The line with "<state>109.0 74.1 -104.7" marks the start; write out that line and all following lines through the end of the listing, exactly.
======== Information provided
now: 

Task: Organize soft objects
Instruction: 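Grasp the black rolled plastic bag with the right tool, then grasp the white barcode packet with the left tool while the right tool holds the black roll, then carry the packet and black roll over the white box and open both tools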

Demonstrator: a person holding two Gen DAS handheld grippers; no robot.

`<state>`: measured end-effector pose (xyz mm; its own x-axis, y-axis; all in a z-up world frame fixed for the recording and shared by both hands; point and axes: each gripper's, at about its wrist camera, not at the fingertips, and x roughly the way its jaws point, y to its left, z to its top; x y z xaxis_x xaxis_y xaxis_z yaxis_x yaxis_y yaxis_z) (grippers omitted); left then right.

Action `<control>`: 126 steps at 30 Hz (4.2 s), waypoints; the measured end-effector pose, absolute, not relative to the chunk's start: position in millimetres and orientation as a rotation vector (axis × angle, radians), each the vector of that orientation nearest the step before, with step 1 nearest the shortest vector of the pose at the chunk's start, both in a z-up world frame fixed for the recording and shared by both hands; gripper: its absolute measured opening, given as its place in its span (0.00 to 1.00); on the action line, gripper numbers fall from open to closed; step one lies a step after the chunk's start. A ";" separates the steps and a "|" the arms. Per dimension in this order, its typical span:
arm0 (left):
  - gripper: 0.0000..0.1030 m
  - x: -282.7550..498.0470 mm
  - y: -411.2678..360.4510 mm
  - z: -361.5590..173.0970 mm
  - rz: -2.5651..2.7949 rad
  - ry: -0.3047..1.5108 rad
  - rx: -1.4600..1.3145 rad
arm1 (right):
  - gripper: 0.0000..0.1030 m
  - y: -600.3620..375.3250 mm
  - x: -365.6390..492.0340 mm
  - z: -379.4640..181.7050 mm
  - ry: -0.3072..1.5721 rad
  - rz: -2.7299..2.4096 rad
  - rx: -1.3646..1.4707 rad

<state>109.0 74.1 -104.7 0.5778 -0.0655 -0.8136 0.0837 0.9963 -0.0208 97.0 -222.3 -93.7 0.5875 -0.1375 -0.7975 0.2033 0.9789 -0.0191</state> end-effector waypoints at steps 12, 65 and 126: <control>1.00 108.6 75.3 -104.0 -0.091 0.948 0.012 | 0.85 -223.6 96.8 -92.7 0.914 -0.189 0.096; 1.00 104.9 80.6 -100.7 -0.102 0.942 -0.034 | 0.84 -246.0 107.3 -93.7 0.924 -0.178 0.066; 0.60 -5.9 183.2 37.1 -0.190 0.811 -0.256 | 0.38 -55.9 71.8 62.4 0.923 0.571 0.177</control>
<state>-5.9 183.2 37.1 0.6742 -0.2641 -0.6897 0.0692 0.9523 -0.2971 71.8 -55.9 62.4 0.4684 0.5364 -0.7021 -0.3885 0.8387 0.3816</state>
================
Exercise output →
<state>109.0 74.1 -104.7 0.5778 -0.0655 -0.8136 0.0837 0.9963 -0.0208 97.0 -222.3 -93.7 0.5875 -0.1375 -0.7975 0.2033 0.9789 -0.0191</state> end-effector waypoints at steps 12, 65 and 126: <control>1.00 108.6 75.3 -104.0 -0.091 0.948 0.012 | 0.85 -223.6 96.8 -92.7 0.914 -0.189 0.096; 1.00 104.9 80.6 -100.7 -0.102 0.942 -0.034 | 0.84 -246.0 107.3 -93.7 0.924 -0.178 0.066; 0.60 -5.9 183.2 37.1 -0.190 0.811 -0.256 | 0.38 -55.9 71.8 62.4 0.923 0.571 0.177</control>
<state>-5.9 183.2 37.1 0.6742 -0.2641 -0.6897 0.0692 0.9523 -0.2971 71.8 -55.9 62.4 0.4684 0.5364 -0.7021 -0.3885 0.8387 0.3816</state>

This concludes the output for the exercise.